Interbank rates are interest charged on short-term lending between banks. Banks borrow money from each other to ensure that they have enough liquidity for immediate needs, or lend money when they have excess cash on hand.
An analysis by EcoIran web TV ascribes the rise in interbank rates to the monetary regulator’s policy to control inflation.
The CBI earlier said interbank rates increased slightly in the first two months of the fiscal year that started in late March as a result of its policy to curb liquidity supply in interbank market.
It noted that the interbank market saw oversupply and banks were in excess of liquidity thanks to the billions paid in cash subsidy by the government following its decision to eliminate currency subsidies for import and instead pay cash to the needy.

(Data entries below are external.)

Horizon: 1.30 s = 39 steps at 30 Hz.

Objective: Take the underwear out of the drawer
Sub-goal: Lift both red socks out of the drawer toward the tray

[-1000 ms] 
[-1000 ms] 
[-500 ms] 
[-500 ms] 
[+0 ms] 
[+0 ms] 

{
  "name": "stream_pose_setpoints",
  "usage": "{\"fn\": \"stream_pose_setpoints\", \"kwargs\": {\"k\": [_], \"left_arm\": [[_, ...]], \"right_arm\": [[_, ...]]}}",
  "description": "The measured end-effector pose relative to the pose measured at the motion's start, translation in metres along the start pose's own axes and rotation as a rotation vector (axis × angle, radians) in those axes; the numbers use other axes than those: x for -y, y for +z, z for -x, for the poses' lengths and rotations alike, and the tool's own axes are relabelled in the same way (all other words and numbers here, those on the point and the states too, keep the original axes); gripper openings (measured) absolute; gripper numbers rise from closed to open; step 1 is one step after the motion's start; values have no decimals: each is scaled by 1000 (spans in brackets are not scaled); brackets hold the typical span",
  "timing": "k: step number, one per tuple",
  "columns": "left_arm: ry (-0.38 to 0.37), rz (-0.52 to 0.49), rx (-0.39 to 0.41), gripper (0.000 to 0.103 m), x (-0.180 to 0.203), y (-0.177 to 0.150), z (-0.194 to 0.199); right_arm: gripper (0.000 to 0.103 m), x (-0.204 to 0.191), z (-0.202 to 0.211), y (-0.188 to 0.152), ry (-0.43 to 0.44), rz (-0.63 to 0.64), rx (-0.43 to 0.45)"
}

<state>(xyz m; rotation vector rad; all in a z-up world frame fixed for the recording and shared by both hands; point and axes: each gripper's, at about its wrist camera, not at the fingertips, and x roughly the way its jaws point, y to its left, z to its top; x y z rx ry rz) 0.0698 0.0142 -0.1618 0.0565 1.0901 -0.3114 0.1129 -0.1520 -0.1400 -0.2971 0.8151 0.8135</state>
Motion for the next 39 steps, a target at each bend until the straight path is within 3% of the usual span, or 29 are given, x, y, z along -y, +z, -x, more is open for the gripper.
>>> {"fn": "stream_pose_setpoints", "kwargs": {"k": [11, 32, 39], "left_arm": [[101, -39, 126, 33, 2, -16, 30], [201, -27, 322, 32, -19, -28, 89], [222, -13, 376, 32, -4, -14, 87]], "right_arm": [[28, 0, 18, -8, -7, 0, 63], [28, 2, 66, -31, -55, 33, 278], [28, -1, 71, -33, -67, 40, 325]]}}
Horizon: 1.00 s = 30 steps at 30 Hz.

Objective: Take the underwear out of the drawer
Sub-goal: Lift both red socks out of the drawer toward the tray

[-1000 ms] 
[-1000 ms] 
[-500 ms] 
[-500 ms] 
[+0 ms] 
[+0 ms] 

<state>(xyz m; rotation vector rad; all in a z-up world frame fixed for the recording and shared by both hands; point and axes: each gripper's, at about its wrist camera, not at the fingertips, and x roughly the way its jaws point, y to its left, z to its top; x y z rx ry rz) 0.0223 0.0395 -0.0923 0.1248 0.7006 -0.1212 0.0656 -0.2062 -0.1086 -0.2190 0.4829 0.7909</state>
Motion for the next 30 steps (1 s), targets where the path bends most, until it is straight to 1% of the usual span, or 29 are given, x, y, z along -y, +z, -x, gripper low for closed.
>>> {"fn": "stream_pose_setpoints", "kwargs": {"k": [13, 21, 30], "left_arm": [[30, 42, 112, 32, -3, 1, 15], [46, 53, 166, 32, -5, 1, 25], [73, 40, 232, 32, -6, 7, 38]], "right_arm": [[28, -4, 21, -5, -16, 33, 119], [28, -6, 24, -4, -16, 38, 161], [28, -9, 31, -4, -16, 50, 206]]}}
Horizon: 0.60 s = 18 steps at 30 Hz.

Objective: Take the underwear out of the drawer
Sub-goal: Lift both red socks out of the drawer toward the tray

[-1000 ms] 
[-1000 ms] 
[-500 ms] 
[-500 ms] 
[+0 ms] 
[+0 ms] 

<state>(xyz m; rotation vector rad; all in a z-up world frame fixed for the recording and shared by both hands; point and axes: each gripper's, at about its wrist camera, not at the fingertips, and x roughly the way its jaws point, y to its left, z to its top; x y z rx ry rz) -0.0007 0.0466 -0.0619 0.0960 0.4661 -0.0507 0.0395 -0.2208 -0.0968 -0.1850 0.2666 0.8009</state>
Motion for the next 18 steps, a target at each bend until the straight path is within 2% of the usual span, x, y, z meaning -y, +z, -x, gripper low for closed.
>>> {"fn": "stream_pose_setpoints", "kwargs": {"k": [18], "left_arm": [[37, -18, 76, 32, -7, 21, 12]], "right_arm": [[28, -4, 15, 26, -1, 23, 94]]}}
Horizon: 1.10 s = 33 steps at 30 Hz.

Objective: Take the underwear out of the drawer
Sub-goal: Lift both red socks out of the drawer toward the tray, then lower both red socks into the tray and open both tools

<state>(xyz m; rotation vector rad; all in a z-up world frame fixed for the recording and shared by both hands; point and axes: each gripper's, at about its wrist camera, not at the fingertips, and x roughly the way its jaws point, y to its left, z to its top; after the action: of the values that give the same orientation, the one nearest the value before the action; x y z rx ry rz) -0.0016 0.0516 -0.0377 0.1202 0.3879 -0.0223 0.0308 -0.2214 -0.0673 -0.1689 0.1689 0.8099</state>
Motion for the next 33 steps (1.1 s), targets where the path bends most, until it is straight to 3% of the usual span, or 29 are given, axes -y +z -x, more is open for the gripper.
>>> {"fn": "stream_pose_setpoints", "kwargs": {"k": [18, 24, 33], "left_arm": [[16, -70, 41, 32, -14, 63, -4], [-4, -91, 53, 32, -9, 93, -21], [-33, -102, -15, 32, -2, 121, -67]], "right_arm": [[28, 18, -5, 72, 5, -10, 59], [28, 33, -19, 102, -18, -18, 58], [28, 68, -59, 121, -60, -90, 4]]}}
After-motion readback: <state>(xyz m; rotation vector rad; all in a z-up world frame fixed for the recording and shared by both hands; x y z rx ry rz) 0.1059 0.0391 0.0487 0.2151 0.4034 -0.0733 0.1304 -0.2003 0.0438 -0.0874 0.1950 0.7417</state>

Struggling to avoid steep decline in interbank rates due to excess supply, the CBI reduced supply of overnight credit to lenders under repurchase agreement (repo) operation, causing interbank rates to rise.

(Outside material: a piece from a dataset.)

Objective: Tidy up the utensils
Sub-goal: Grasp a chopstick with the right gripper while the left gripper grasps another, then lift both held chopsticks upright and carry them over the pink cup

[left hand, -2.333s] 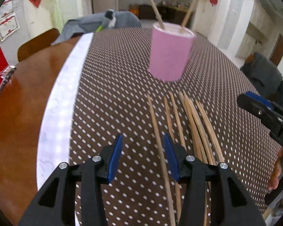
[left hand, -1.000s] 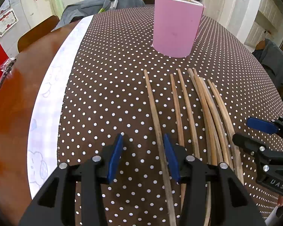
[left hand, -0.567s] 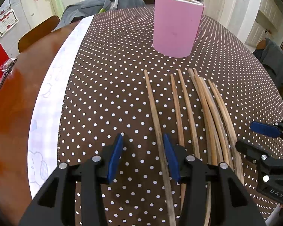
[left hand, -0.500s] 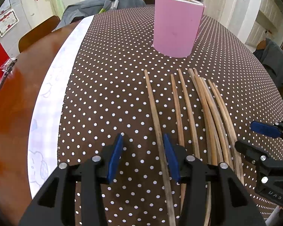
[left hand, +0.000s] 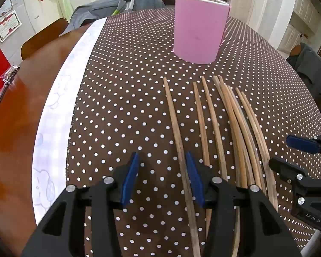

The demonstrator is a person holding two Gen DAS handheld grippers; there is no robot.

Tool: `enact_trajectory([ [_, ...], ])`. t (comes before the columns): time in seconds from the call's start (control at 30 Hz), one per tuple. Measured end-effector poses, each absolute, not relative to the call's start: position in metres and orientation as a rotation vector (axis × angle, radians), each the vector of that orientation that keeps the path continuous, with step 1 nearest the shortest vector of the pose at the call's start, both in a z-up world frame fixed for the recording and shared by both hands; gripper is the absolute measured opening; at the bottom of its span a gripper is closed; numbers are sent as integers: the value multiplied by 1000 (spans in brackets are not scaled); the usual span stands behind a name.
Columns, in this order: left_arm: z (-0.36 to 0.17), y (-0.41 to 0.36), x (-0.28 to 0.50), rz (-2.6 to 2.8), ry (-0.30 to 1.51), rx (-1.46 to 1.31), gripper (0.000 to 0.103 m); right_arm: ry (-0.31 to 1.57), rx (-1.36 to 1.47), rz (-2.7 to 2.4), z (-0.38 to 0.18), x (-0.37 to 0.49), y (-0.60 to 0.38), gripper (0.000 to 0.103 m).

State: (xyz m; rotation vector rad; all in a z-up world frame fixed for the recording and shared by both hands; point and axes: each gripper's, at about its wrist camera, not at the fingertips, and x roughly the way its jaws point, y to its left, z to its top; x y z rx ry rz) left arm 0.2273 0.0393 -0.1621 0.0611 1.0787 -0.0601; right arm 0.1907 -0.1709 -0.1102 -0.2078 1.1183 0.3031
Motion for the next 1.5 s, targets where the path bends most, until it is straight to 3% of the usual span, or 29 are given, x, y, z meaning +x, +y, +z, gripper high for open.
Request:
enact_trajectory([
  [0.17, -162, 39, 227, -61, 1079, 61, 47, 1122, -253, 298, -114, 191, -157, 48],
  [0.2, -162, 39, 227, -62, 1079, 61, 47, 1120, -248, 296, -113, 192, -156, 40],
  [0.33, -162, 39, 229, -62, 1086, 59, 47, 1117, -237, 300, -111, 200, -157, 24],
  [0.37, -162, 39, 231, -62, 1090, 56, 47, 1120, -235, 304, -110, 202, -157, 13],
  [0.4, -162, 39, 232, -60, 1094, 52, 46, 1132, -216, 321, -110, 205, -159, 12],
  [0.5, -162, 37, 237, -60, 1100, 57, 44, 1144, -193, 335, -109, 212, -160, 11],
  [0.57, -161, 37, 238, -61, 1100, 58, 32, 1150, -167, 352, -110, 214, -163, 10],
  [0.63, -160, 39, 239, -53, 1105, 45, 9, 1157, -128, 366, -110, 217, -169, 8],
  [0.97, -156, 49, 235, -89, 1052, -34, 6, 1113, -15, 402, -104, 211, -206, 6],
  [1.5, -74, 29, 224, -198, 601, -137, 6, 793, 168, 498, -32, 204, -251, 6],
])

The government in May officially put an end to the allocation of forex subsidies at the rate of 42,000 rials to the dollar to importers of essential goods and decided to pay cash to eligible recipients.
As a component of open market operation, repo is a form of short-term borrowing for dealers in government bonds. In case of a repo, a dealer sells government securities to investors, usually with short-term maturities, and buys it back the at the maturity date at slightly higher price.
Rise in interbank rates spurs fresh concern about the shift in investments to asset markets. Financial markets are usually impacted by fluctuations in interbank rates.
In particular, the share market has shown added sensitivity to interbank rates and financial experts see a positive correlation between share prices and interbank rates. As such, lower rates make investment in shares attractive while higher rates have the opposite effect.
The CBI is under mounting pressure to do what is needed to revive the struggling share market when crafting monetary policy. In one of the ten supportive measures announced by the government last December to lift the bourse, the CBI is obliged to “effectively intervene” in the interbank market and navigate average borrowing rates in the 20% region.